Google Python Challenge - He cake is not a lie
Google Python Challenge - He cake is not a lie .The other day I was googling some Python stuff and an invitation to a Google code challenge appeared,
The other day I was googling some Python stuff and an invitation to a Google code challenge appeared, (the so called
**_foo.bar challenge_**), I am not fond of code challenges or leetcode interviews for a number of reasons, but curiosity got the best out of me and I decided to check it out, here’s a guide through the interesting setup and first challenge.
⚠️ Spoilers/Warnings: If you get an invitation and decide to partake, I encourage you to try your best to solve the challenges by yourself, least you ruin your opportunity for an interview, having said that, the challenges do get progressively harder, I myself only reached level 3 (out of 5) before running out of time and admitting to myself that I'd need to become really good at certain advanced Python and CS aspects to sail through the later parts, so if anything it's an interesting way of measuring where you are at in your coding career or skills as seen by Google, this first problem is really just an introduction and is probably bound to change in the future.
You get an admittedly cool looking IDE that behaves like your regular terminal, type
help and the relevant commands appear, you can open a code editor on the right after requesting a challenge and navigating to the solution file
NOTE: You don't need to code your solution in the web IDE, I did all of my coding on Atom and then copy pasted into the web IDE, be aware that your development environment must match what they require or else you might not have a valid solution, so in this case they were asking for Python 2.7 and I was running Python 3, my solution was to make a new environment with python 2.7 and use that, I was using Anaconda where it's pretty easy, but you might need to follow other routes.
The whole challenge is wrapped in a scifi-ish story that you might or might not find amusing, regardless it’s an extra layer that you have to go through to understand the code questions, here’s the first one ( we’ll revisit it later ):
You are additionally given 2 test cases and the corresponding solutions:
# solution('abcabcabcabc') # 4 # solution('abccbaabccba') # 2
A big gotcha is that there are other Hidden Test cases that you must pass in order to solve the question, what kind and what they are is up to you to find out or imagine, this along with the confusing problem descriptions is in part what makes this challenge difficult, once you have a potential solution you can
**verify** it and see how it does, your final solution won’t be accepted unless it passes all tests.

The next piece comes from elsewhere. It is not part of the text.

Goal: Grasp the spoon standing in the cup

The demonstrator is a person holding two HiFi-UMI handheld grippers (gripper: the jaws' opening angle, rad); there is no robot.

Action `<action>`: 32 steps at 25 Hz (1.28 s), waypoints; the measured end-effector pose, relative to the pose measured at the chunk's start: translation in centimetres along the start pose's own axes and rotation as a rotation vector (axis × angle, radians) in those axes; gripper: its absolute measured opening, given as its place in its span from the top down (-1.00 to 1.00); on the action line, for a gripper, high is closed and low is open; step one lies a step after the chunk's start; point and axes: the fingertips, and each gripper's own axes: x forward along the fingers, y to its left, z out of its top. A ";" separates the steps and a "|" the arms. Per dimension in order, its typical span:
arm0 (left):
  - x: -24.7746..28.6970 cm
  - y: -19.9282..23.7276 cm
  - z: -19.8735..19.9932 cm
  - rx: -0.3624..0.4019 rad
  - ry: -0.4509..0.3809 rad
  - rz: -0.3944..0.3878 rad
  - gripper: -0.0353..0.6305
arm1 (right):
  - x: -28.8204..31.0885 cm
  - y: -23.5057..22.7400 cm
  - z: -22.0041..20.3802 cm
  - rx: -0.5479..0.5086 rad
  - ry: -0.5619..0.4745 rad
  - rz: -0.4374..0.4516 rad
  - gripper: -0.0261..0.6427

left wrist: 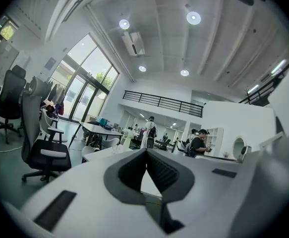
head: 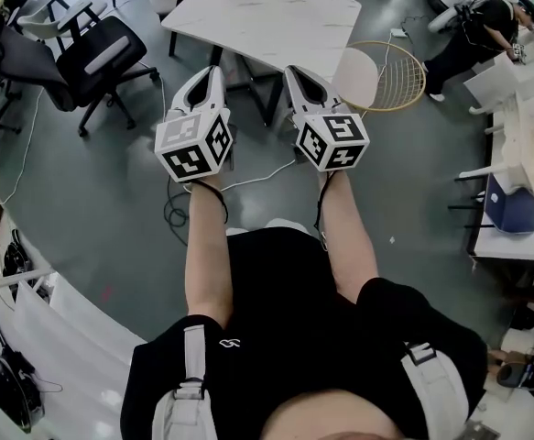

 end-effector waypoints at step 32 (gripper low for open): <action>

One last but critical constraint is
**Time**, you are given a set amount of time and a counter ( a couple of days in this case), if you decide to leave the challenge and close your window, the timer will keep on ticking, so you also need to sign in so you don’t loose your progress, you can find the challenge page again by googling for it or saving a link to it.
Let’s now turn to this specific problem, let’s reiterate (bolded the relevant bits) and restate :
The cake is not a lie ===================== Commander Lambda has had an incredibly successful week: she completed the first test run of her LAMBCHOP doomsday device, she captured six key members of the Bunny Rebellion, and she beat her personal high score in Tetris. To celebrate, she's ordered cake for everyone - even the lowliest of minions! But competition among minions is fierce, and if you don't cut exactly equal slices of cake for everyone, you'll get in big trouble. The cake is round, and decorated with M&Ms in a circle around the edge. But while the rest of the cake is uniform, the M&Ms are not: there are multiple colors, and every minion must get exactly the same sequence of M&Ms. Commander Lambda hates waste and will not tolerate any leftovers, so you also want to make sure you can serve the entire cake. To help you best cut the cake, you have turned the sequence of colors of the M&Ms on the cake into a string: each possible letter (between a and z) corresponds to a unique color, and the sequence of M&Ms is given clockwise (the decorations form a circle around the outer edge of the cake). Write a function called solution(s) that, given a non-empty string less than 200 characters in length describing the sequence of M&Ms, returns the maximum number of equal parts that can be cut from the cake without leaving any leftovers.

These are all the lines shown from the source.